Task details => Output only the stretch of the listing that starts at the line containing "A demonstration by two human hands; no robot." and ends at the line containing "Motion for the", reproduced exactly with both ends.
---------- Information supplied
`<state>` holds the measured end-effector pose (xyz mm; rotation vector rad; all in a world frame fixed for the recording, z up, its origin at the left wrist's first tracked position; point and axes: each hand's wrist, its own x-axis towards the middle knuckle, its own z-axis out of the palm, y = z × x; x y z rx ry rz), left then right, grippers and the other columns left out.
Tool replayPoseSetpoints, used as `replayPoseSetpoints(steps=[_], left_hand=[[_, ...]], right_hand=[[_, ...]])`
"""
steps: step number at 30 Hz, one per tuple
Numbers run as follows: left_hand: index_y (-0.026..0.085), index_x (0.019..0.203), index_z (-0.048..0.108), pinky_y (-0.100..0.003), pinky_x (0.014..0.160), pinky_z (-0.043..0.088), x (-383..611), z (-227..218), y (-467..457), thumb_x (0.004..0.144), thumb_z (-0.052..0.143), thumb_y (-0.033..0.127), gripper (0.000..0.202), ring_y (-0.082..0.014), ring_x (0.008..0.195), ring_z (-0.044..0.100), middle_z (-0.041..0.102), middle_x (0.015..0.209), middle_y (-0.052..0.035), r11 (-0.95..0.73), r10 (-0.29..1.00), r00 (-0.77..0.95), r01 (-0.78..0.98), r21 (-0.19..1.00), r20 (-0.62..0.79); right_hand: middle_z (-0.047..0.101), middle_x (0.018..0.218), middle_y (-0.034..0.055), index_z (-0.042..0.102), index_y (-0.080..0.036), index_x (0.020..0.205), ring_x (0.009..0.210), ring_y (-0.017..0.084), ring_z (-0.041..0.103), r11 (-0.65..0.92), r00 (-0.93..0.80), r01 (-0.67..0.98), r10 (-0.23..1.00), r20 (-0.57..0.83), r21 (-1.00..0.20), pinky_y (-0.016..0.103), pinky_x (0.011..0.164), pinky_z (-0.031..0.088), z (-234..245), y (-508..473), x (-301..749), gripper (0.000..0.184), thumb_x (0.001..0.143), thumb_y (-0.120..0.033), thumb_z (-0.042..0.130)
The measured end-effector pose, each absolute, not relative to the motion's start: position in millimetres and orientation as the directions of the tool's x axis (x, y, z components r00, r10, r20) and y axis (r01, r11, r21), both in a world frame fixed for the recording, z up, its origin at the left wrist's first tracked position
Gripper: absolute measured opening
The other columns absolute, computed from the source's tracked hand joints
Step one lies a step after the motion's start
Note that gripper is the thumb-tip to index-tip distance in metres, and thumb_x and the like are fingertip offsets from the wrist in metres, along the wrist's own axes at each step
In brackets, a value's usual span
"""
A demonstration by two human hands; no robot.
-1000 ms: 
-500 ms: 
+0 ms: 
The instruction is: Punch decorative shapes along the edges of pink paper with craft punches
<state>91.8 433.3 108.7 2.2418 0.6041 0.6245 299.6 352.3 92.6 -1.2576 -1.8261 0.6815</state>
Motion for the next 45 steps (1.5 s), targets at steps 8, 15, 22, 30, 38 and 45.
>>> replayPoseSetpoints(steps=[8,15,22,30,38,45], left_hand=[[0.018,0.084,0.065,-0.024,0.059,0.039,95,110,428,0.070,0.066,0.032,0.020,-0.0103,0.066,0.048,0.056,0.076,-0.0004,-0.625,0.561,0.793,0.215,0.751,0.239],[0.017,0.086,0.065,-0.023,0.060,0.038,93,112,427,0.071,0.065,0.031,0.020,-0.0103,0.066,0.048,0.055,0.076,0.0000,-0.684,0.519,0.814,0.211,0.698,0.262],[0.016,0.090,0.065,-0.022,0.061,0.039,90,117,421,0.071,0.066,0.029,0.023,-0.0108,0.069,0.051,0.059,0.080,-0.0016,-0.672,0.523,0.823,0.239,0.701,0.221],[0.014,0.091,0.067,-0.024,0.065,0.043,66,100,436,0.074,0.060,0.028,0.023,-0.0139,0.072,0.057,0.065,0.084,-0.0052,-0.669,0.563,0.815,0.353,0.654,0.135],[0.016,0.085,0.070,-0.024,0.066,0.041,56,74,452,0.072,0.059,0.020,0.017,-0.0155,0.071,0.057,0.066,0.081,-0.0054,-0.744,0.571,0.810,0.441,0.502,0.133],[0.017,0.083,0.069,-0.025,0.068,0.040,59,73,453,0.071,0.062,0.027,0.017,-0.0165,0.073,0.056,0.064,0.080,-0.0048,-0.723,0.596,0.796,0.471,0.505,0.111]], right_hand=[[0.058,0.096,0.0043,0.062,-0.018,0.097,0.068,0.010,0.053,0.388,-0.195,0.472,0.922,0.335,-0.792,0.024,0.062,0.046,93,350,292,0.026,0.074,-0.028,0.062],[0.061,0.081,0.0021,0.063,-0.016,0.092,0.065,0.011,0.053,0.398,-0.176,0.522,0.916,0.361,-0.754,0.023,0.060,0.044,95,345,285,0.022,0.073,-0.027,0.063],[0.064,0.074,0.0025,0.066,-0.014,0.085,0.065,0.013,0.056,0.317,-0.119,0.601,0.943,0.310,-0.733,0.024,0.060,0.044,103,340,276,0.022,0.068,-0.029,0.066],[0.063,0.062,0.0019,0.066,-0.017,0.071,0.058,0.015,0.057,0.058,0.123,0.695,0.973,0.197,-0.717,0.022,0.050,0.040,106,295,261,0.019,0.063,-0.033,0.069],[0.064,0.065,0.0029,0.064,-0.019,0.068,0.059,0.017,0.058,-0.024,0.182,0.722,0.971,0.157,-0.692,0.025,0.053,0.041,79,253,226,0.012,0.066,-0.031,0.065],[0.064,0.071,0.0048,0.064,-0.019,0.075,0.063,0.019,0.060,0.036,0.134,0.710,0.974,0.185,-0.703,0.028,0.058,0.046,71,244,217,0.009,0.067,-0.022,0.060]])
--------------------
Exercise answer =>
A demonstration by two human hands; no robot.
-1000 ms: 
-500 ms: 
+0 ms: 
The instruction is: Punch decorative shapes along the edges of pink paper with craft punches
<state>91.8 433.3 108.7 2.2418 0.6041 0.6245 299.6 352.3 92.6 -1.2576 -1.8261 0.6815</state>
Motion for the next 45 steps (1.5 s), targets at steps 8, 15, 22, 30, 38 and 45.

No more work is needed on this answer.